Has there ever been a better example of this phenomenon than my hometown Washington Nationals – an inarguable non-factor currently 15 games under .500, and nine games out of the NL Wild card – who have nevertheless careened through the past several weeks with a peripatetic vigor resembling nothing less than an amphetamine-crazed monkey house? In a flurry of mad, nonsensical activity, Nats veteran General Manager Jim Bowden – no visionary, but certainly a credentialed longtime baseball man – has proceeded to unload half of his bullpen to the Cincinnati Reds, then refused to move star slugger Alfonso Soriano for an enticing trove of prospects, and then dealt veteran innings eater Livian Hernandez to the Arizona Diamondbacks.

This extraordinarily strange one step forward, two steps back approach has caused even the most seasoned observers to scratch their chins and ponder whether the Nationals are attempting to compete for the wild card or not. One questions whether Bowden himself even knows the answer. In any event, it figures to be a long, hot, weird summer playing out the string in DC.

And yet one cannot help but feel real compassion for Bowden and the Nats, as they careen from the polar extremes of whole scale fantasism to cold blooded reality. This sensation will be knowable to any first time pet owner who, upon the inevitable onset of geriatric illness in their animal companion, will suddenly recognize with no small degree of mortal terror that it is incumbent upon they themselves to commence with the ultimate cost/benefit analysis. That impasse is where you look at your kitty cat or beloved mutt in a significant way and ask yourself: "Do we keep this thing going for another year? Or is it really time to prepare this franchise for the future?"

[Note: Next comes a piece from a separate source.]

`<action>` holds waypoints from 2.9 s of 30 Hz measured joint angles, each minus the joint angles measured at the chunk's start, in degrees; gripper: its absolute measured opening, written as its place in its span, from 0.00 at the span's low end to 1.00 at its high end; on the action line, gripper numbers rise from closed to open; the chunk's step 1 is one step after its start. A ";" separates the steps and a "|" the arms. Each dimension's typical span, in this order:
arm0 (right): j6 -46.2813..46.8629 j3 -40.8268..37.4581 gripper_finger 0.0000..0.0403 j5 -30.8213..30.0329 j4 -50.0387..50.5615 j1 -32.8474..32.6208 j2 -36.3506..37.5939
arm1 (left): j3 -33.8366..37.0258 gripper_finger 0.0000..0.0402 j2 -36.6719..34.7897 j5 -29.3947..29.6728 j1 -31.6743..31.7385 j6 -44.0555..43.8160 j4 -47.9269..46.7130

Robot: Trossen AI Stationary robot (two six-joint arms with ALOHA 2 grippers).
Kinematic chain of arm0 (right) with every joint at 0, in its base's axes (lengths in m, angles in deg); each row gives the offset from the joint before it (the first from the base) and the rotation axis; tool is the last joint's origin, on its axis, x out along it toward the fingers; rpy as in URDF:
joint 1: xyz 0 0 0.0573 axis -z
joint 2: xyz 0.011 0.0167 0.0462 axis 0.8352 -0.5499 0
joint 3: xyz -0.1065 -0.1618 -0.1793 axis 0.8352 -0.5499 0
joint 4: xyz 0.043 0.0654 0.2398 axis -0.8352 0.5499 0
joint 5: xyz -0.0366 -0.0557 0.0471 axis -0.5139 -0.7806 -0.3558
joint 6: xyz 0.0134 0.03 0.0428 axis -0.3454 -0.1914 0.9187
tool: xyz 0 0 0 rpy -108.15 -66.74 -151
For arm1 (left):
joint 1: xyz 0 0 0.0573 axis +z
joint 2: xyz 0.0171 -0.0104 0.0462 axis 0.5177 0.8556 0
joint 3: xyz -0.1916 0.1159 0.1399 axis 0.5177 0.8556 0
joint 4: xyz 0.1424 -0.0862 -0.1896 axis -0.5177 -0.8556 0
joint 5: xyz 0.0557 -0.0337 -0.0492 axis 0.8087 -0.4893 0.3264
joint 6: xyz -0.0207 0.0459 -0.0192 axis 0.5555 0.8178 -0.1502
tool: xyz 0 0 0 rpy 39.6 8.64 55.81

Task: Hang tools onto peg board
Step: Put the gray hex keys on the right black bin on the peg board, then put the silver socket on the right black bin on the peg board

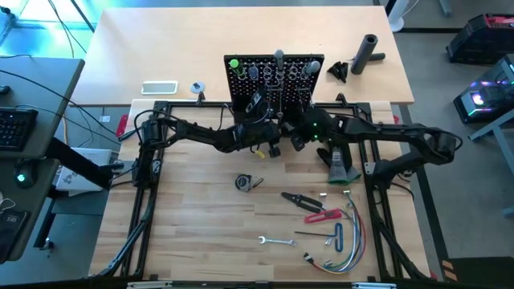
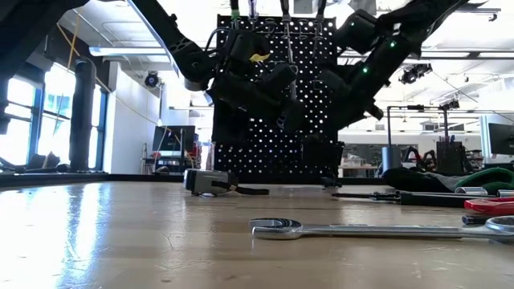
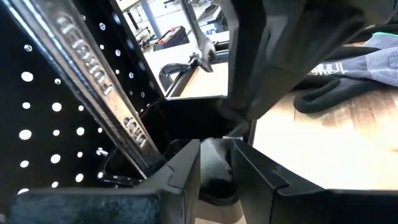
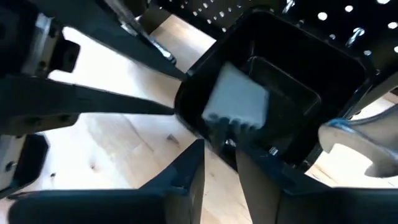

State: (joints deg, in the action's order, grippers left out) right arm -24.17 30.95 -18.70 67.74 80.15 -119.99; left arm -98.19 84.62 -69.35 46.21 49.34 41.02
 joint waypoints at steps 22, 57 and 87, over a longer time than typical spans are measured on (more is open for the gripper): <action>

These are morbid callings, pet ownership and roster maintenance, and not for the faint or feeble of heart. I was reminded only too viscerally of this dynamic during the previous week, when my mother was charged with bringing her aging, ailing German shepherd across the final goal line. As an observer, it was difficult not to be impressed by the stoicism with which she made the call. Arrangements quickly fell into place which would result in the dog's final drive to the ultimate post season. No tears were shed, no excess of sentiment openly displayed. I cannot say precisely how things were handled behind closed doors – one expects that a certain tenderness may have been privately in evidence – but amidst the daylight glare of open public scrutiny there could be no doubt that the correct decision was being made. And that is simply how these things must be handled. An elite executive can never brook second guessing when making a move of this magnitude, in this life or any other.